_Task to complete_:
The output is a word-for-word repeat of the listing below, free of images.
=======
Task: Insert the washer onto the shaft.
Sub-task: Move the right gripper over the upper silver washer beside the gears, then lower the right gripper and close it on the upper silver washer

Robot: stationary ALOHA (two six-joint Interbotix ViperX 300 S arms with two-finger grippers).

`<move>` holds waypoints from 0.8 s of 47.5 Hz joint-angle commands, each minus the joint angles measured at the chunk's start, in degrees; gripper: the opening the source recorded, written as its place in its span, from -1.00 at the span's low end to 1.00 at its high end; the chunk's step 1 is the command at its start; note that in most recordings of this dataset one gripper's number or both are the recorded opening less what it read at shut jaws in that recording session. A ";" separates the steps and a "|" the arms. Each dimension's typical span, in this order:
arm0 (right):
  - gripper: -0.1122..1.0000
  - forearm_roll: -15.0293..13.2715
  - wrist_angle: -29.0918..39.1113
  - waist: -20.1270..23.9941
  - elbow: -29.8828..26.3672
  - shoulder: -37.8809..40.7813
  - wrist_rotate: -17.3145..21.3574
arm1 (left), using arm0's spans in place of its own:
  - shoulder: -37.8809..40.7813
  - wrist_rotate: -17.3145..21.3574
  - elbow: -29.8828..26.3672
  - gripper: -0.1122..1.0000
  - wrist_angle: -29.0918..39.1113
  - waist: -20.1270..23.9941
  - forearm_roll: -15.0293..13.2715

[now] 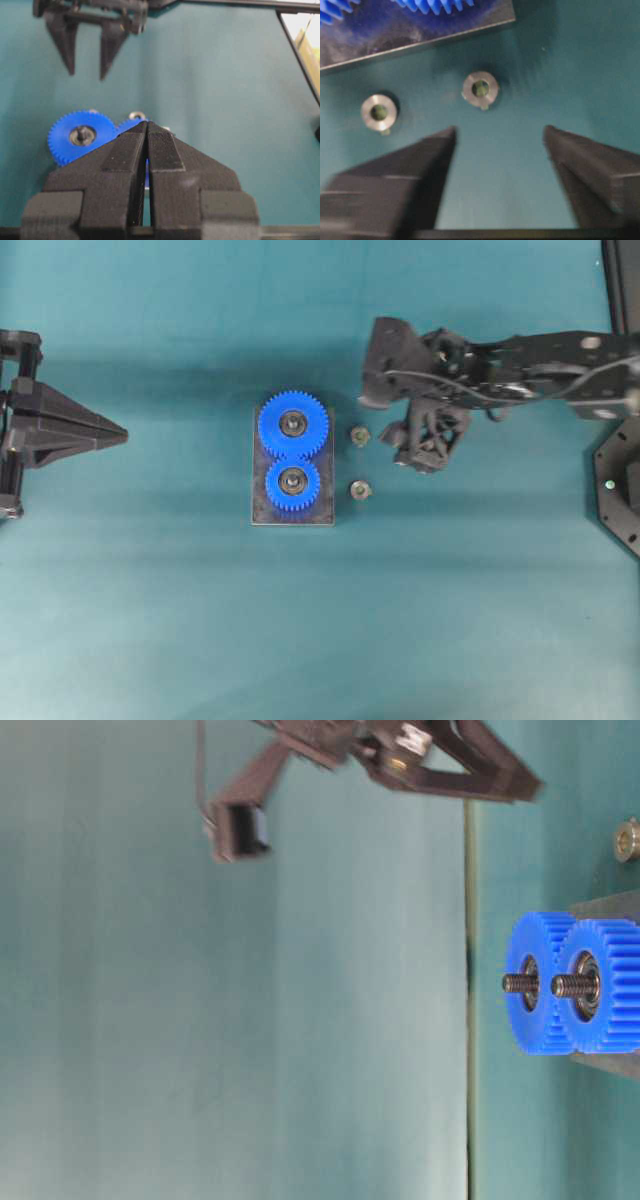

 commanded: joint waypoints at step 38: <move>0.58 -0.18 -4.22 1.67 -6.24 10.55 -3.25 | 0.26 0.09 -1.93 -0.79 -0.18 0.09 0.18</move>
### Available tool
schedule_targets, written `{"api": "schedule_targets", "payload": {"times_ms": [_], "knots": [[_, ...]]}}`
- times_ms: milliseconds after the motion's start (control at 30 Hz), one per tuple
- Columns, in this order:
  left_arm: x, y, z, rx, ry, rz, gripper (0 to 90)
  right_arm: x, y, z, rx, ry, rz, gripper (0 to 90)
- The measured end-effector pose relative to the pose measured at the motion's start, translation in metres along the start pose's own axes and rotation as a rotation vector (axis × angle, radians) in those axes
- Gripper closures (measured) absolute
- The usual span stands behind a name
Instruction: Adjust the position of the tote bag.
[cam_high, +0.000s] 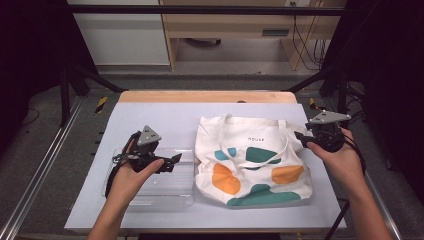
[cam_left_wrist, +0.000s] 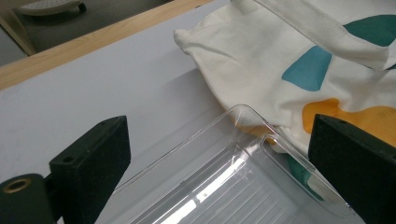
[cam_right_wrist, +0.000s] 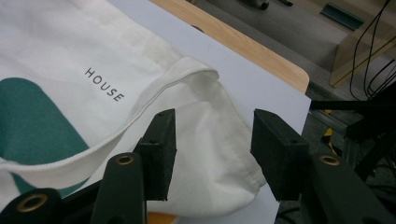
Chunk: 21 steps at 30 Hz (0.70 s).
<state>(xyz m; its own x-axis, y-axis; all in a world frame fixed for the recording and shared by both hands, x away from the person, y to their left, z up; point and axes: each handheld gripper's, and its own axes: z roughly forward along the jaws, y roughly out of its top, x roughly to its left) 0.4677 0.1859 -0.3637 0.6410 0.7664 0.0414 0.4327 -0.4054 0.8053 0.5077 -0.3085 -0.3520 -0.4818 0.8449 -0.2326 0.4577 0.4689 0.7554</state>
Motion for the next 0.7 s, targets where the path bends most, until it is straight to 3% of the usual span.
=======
_Response area_:
Task: Insert the washer onto the shaft.
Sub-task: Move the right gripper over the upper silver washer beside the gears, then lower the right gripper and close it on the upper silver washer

Robot: stationary ALOHA (two six-joint Interbotix ViperX 300 S arms with two-finger grippers).

`<move>` holds waypoints from 0.8 s of 47.5 Hz joint-angle commands, each minus the joint angles measured at the chunk's start, in degrees; gripper: the opening the source recorded, written as its place in its span, from -1.00 at the span's low end to 1.00 at its high end; the chunk's step 1 is the command at its start; note that in most recordings of this dataset one gripper's number or both are the recorded opening less what it read at shut jaws in that recording session. A ";" separates the steps and a "|" the arms. Each dimension's typical span, in this order:
arm0 (right):
  - gripper: -0.1122..1.0000
  - forearm_roll: -15.0293..13.2715
  - wrist_angle: -29.0918..39.1113
  - waist: -20.1270..23.9941
  - elbow: -29.8828..26.3672
  - shoulder: -37.8809..40.7813
  - wrist_rotate: -17.3145..21.3574
arm1 (left), using arm0's spans in place of its own:
  - shoulder: -37.8809..40.7813
  - wrist_rotate: -17.3145..21.3574
  - elbow: -29.8828..26.3672
  - gripper: -0.1122..1.0000
  - wrist_angle: -29.0918..39.1113
  - waist: -20.1270..23.9941
  - forearm_roll: -15.0293..13.2715

[now] 

 commanded: joint waypoints at step 38: <move>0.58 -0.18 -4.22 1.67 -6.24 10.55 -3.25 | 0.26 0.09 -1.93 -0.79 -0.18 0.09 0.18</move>
### Available tool
schedule_targets, written `{"api": "schedule_targets", "payload": {"times_ms": [_], "knots": [[_, ...]]}}`
- times_ms: milliseconds after the motion's start (control at 30 Hz), one per tuple
- Columns, in this order:
  left_arm: x, y, z, rx, ry, rz, gripper (0 to 90)
  right_arm: x, y, z, rx, ry, rz, gripper (0 to 90)
- The measured end-effector pose relative to the pose measured at the motion's start, translation in metres along the start pose's own axes and rotation as a rotation vector (axis × angle, radians) in those axes
- Gripper closures (measured) absolute
- The usual span stands behind a name
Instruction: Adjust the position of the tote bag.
[cam_high, +0.000s] 
[cam_left_wrist, +0.000s] 
[cam_right_wrist, +0.000s] 
Chunk: 21 steps at 30 Hz (0.70 s).
<state>(xyz m; its own x-axis, y-axis; all in a world frame fixed for the recording and shared by both hands, x away from the person, y to their left, z up; point and axes: each handheld gripper's, and its own axes: z roughly forward along the jaws, y roughly out of its top, x roughly to its left) 0.4677 0.1859 -0.3637 0.6410 0.7664 0.0414 0.4327 -0.4054 0.8053 0.5077 -0.3085 -0.3520 -0.4818 0.8449 -0.2326 0.4577 0.4689 0.7554</state>
Motion for the next 0.7 s, targets where the path bends most, until it is straight to 3% of the usual span.

There is no more to the answer.